▶ **Work task**
How many lines in the material below contain the string "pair"? Answer with the number alone.

▶ **Dataset entries**

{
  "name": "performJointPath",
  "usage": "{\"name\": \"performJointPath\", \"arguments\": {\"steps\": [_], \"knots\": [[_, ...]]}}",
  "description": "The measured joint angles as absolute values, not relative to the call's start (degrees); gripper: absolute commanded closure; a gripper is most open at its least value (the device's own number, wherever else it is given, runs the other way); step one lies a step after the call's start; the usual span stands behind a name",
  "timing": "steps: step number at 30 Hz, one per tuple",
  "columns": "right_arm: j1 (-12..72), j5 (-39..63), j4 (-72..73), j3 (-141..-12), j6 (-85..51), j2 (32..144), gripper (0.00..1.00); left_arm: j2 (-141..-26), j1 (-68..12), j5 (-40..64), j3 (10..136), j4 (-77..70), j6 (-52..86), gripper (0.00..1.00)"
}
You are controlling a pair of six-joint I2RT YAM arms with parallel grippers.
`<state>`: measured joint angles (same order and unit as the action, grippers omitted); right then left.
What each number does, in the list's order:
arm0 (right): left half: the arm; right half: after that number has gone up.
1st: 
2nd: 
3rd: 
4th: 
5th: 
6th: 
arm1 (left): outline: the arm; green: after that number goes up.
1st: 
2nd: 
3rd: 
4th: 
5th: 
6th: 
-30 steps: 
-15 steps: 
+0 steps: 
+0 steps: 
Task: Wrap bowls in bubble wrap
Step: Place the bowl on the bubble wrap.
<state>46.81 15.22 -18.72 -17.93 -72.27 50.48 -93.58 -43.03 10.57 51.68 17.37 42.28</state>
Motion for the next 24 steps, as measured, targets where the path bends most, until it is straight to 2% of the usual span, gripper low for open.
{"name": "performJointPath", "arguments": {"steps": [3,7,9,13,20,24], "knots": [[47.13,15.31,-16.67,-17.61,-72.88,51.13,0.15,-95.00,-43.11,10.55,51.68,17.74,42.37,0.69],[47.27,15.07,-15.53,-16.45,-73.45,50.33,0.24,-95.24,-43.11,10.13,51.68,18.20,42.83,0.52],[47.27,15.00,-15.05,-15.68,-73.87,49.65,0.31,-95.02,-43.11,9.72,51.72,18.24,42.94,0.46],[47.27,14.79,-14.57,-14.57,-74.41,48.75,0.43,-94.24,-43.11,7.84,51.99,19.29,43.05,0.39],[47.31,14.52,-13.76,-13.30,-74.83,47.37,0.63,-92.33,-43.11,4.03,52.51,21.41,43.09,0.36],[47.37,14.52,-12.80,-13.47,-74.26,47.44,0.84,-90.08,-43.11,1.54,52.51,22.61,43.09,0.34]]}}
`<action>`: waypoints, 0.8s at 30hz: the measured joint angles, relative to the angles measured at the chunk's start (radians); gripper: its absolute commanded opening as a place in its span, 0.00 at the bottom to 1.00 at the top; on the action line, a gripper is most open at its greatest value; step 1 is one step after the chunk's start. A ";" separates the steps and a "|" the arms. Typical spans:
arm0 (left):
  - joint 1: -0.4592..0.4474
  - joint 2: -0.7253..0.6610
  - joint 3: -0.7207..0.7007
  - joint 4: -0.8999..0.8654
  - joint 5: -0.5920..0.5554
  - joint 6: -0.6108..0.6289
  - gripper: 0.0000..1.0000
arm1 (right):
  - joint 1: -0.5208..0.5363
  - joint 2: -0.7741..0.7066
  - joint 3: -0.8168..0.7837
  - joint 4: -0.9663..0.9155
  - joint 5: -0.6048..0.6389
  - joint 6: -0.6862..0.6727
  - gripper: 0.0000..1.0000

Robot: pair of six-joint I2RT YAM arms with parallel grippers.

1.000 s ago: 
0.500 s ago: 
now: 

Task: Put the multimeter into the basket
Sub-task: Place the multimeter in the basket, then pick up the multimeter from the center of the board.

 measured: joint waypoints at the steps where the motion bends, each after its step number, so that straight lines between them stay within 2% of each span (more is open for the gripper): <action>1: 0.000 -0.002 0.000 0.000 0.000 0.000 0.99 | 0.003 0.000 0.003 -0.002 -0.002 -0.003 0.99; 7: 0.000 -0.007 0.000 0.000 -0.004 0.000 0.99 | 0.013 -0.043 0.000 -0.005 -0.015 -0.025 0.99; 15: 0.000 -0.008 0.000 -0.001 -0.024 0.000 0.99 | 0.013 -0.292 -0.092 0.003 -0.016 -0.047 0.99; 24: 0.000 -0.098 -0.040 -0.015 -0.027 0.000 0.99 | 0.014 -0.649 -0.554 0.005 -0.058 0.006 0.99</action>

▶ **Exercise result**
2